= Required work =
Beneath this task are records; print exactly the stretch of them from the line with "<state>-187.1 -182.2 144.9" through the line with "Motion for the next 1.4", both ends included.

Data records
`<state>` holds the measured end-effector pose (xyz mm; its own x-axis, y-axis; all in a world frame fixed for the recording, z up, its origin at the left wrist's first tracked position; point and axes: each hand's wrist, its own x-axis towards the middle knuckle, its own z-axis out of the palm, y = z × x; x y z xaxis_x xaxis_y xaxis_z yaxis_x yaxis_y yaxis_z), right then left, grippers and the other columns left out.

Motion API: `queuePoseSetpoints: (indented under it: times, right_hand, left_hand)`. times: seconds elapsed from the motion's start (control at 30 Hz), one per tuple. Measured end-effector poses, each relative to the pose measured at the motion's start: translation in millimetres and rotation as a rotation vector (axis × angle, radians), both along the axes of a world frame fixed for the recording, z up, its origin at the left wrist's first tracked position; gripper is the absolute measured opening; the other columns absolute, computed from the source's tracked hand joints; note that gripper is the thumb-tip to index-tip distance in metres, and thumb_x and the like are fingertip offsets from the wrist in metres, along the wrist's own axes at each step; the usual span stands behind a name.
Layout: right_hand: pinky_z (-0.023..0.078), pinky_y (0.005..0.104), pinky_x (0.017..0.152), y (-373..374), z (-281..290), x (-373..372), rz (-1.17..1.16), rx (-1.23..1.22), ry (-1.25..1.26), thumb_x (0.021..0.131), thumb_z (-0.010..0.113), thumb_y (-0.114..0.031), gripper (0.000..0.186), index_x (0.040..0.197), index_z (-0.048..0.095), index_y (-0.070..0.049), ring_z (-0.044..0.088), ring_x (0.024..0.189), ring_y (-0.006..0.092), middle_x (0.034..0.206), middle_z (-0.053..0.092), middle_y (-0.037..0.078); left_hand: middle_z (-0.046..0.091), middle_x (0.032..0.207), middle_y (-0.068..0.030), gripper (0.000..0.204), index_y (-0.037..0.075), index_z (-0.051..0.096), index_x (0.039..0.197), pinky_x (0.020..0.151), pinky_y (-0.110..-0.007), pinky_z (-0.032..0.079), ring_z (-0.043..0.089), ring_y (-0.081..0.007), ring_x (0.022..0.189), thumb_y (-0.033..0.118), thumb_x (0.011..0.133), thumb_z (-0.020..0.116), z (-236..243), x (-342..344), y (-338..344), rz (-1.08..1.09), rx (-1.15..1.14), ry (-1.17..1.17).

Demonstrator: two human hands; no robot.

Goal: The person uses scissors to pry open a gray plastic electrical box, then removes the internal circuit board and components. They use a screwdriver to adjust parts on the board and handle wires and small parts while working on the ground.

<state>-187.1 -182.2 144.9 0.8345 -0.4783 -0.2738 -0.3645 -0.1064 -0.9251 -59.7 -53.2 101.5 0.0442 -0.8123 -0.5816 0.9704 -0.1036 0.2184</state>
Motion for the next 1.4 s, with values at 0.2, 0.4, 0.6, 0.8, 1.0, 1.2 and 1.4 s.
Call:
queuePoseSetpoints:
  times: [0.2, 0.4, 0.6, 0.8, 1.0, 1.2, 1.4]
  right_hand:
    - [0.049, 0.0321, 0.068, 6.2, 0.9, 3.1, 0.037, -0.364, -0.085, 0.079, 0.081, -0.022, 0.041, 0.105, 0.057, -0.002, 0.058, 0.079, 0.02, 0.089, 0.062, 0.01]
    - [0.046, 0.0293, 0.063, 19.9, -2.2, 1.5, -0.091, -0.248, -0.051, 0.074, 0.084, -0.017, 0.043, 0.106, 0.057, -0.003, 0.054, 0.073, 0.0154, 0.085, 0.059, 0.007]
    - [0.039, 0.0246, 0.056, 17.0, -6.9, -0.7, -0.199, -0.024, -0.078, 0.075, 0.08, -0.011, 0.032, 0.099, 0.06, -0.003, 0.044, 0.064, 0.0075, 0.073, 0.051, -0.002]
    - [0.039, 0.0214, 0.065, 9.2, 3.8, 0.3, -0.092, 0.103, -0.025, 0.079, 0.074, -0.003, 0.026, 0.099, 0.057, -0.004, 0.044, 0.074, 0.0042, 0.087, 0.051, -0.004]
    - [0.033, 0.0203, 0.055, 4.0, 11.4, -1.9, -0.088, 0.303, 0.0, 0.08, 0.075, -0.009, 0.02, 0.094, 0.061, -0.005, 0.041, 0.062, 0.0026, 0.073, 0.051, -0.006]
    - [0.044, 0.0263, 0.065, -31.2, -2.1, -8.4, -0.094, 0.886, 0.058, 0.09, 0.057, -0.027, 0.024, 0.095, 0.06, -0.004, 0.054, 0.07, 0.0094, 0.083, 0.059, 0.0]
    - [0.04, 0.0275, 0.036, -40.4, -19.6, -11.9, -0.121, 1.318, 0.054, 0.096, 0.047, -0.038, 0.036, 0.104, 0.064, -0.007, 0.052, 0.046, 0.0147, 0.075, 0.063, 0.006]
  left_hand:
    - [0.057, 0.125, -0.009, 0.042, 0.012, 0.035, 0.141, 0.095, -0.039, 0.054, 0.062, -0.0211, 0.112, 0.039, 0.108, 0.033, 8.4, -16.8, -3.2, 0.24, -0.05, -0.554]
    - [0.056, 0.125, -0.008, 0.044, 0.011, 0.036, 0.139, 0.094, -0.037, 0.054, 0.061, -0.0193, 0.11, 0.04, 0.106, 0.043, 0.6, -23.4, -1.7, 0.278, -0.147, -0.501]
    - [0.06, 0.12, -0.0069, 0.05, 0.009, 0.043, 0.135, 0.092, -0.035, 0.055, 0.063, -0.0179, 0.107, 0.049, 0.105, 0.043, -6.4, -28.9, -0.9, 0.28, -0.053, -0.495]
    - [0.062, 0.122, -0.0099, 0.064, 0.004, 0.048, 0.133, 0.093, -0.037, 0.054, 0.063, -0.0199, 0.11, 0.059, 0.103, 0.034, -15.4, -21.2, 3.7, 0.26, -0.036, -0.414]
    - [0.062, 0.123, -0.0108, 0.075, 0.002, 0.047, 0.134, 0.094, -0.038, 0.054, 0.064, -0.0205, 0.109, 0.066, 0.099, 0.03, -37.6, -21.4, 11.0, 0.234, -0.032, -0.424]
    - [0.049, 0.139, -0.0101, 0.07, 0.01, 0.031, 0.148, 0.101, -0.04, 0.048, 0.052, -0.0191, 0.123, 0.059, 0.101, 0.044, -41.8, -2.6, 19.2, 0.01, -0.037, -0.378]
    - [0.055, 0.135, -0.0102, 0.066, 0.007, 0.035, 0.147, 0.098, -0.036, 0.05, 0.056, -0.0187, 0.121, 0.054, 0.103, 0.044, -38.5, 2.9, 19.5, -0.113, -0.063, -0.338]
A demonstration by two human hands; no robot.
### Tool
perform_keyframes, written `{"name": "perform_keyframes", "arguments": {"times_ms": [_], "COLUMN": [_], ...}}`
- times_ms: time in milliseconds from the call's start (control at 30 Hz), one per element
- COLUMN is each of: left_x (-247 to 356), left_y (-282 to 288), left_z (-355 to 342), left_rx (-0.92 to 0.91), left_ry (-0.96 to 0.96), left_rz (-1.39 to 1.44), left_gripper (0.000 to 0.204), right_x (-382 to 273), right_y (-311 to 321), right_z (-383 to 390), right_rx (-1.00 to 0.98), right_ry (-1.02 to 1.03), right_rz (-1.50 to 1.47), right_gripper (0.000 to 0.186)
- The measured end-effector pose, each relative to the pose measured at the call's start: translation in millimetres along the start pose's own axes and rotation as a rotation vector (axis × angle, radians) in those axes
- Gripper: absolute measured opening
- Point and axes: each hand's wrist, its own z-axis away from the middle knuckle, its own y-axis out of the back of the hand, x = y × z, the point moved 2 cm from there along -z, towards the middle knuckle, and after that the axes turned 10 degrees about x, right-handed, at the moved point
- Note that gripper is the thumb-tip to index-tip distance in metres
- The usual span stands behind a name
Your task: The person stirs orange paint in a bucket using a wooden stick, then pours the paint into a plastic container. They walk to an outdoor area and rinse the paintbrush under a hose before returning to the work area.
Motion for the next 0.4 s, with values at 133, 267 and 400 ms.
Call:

= Answer for this exercise =
<state>-187.1 -182.2 144.9 0.8345 -0.4783 -0.2738 -0.3645 -0.1064 -0.9251 -59.7 -53.2 101.5 0.0442 -0.8123 -0.5816 0.9704 -0.1036 0.2184</state>
Motion for the next 1.4 s, with values at 0.2, 0.4, 0.6, 0.8, 1.0, 1.2 and 1.4 s.

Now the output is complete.